» **WHAT YOU SHOULD DO**: Say how many lines of the data below have the word "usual" in them. Add nothing else.

=== EXERCISE DATA ===

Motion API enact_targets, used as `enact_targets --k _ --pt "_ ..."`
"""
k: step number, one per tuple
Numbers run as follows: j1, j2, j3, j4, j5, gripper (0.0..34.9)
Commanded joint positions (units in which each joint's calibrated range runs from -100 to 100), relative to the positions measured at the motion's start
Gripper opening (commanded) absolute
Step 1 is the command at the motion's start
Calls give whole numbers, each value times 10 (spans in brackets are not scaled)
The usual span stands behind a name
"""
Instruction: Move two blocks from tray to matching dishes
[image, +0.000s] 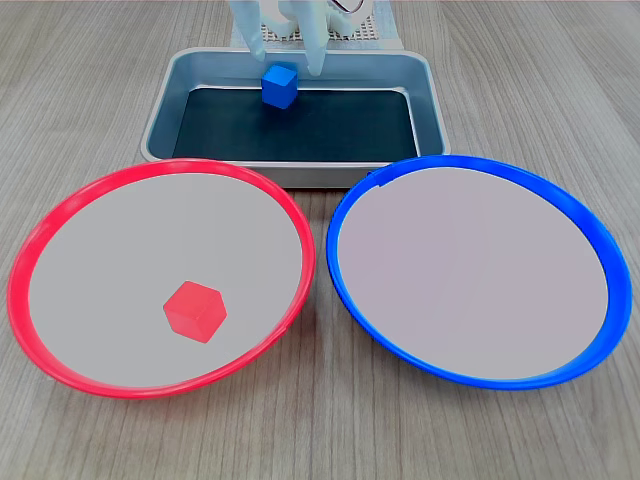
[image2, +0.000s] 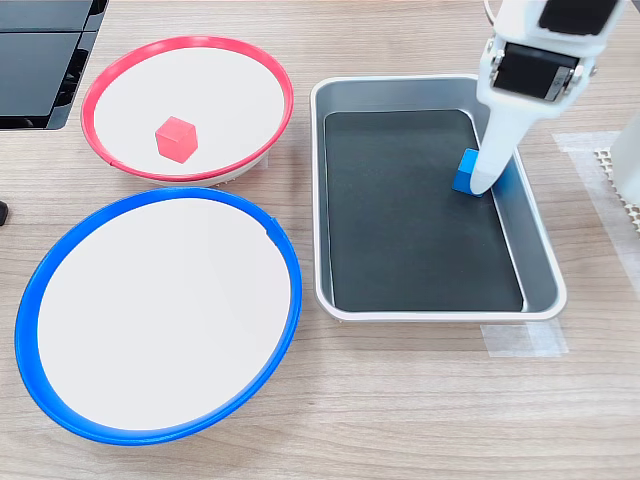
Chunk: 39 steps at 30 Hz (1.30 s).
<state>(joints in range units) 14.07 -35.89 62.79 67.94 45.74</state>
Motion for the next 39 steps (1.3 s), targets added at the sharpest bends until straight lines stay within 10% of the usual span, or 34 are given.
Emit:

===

» **RESPONSE AREA**: 2